Does Your TAR System Have My Favorite Feature? A Primer on Holistic Thinking

A_to_B-01-01I have noticed that in certain popular document-based systems in the e-discovery marketplace, there is a feature (a capability) that often gets touted.  Although I am a research scientist at Catalyst, I have been on enough sales calls with my fellow Catalyst team members to have heard numerous users of document-based systems ask whether or not we have the capability to automatically remove common headers and footers from email. There are document-based systems that showcase this capability as a feature that is good to have, so clients often include it in the checklist of capabilities that they’re seeking.

This leads me to ask: Why?

For the longest time, this request confused me. It was a capability that many have declared that they need, because they saw that it existed elsewhere. That leads me to want to discuss the topic of holistic thinking when it comes to one’s technology assisted review (TAR) algorithms and processes.

Too often, the selection of a TAR system boils down to a checklist of capabilities, with little to no consideration about how these capabilities interoperate or the joint effect that they have on the outcome as a whole. Instead, it is assumed that if a TAR platform has a lot of features, it must be a good one, right?

I do not buy into that line of thinking. As a research scientist, my primary interest is in measuring and improving the outcome as a whole. My raison d’être is to come up with algorithms and processes around those algorithms that save the TAR client as much money, time, and (because of real-world challenges) headaches as possible. It is not to fulfill as many checklist items as possible. And the only way I do this is by developing capabilities that significantly move the needle on the client’s TAR result.

It is through that holistic lens, focused on the final outcome, that I now pose the question about whether one really needs, in general, the capability of automatically removing email headers and footers.

Document-Based vs. Corpus-Based Algorithms

What started me thinking about this was a post over at the blog Bits in the Balance. Joshua Rubin has an interesting writeup on the dichotomy between two broad classes of TAR algorithms.
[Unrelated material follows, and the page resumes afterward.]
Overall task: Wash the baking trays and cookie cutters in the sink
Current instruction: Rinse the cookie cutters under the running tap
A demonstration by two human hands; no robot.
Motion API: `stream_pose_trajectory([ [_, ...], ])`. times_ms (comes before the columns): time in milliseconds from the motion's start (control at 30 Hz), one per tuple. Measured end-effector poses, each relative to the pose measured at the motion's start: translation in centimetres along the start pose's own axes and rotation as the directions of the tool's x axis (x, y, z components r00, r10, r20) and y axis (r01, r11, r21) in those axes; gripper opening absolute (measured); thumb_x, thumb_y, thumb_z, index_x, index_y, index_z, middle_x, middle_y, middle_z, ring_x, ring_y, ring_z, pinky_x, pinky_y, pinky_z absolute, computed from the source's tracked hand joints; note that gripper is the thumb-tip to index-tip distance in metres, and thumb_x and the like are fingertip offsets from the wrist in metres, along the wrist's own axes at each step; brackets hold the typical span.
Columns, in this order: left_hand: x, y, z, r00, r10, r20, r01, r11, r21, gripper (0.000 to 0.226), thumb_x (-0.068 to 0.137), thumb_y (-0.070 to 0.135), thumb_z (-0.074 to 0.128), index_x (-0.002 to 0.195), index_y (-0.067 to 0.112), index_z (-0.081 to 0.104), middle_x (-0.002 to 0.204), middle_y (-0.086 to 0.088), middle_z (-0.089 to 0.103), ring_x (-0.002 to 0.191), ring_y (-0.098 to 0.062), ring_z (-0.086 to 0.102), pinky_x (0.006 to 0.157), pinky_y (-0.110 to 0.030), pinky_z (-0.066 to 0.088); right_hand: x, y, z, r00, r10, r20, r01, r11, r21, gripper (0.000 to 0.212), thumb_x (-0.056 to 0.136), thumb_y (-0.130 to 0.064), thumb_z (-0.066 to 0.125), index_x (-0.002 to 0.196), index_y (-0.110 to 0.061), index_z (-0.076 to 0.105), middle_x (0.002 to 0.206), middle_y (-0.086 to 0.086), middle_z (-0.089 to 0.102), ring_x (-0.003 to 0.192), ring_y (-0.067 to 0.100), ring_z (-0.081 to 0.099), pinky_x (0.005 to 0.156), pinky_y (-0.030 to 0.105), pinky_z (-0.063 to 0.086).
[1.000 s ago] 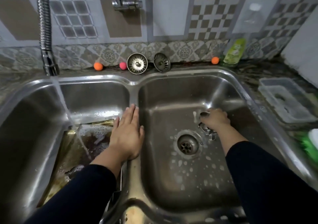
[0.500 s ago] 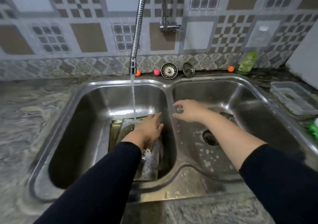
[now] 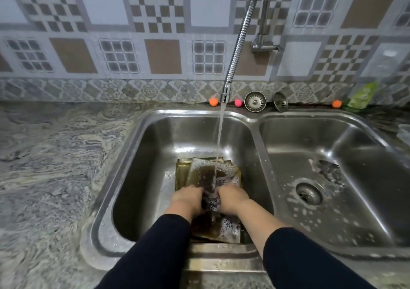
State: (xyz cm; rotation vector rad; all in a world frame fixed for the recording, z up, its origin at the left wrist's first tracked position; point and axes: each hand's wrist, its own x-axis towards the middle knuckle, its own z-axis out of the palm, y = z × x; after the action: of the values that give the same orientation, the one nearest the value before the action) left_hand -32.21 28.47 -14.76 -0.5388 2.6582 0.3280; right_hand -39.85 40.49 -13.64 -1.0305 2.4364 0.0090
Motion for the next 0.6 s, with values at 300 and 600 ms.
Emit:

Rubin calls these two classes “document-based” and “corpus-based.” The post is worth a read, but the two approaches can be briefly summarized in the following manner: Document-based systems pre-determine the similarity between documents in a collection.  When a document is then manually coded as relevant or non-relevant during TAR training, that coding is then propagated to the predetermined “neighbor” documents.

Corpus-based systems, on the other hand, are characterized by global functions that are inferred from the entire set of manually coded training documents. Different functions have different mathematical forms, so at the risk of oversimplifying, they assign importance weights to the various vocabulary terms in the collection. These weights tend to be positive when the term is an indicator of relevance, negative when the term is an indicator of non-relevance, and tend toward neutral when the term has little to no predictive power, i.e. is found relatively equally in both relevant and non-relevant documents.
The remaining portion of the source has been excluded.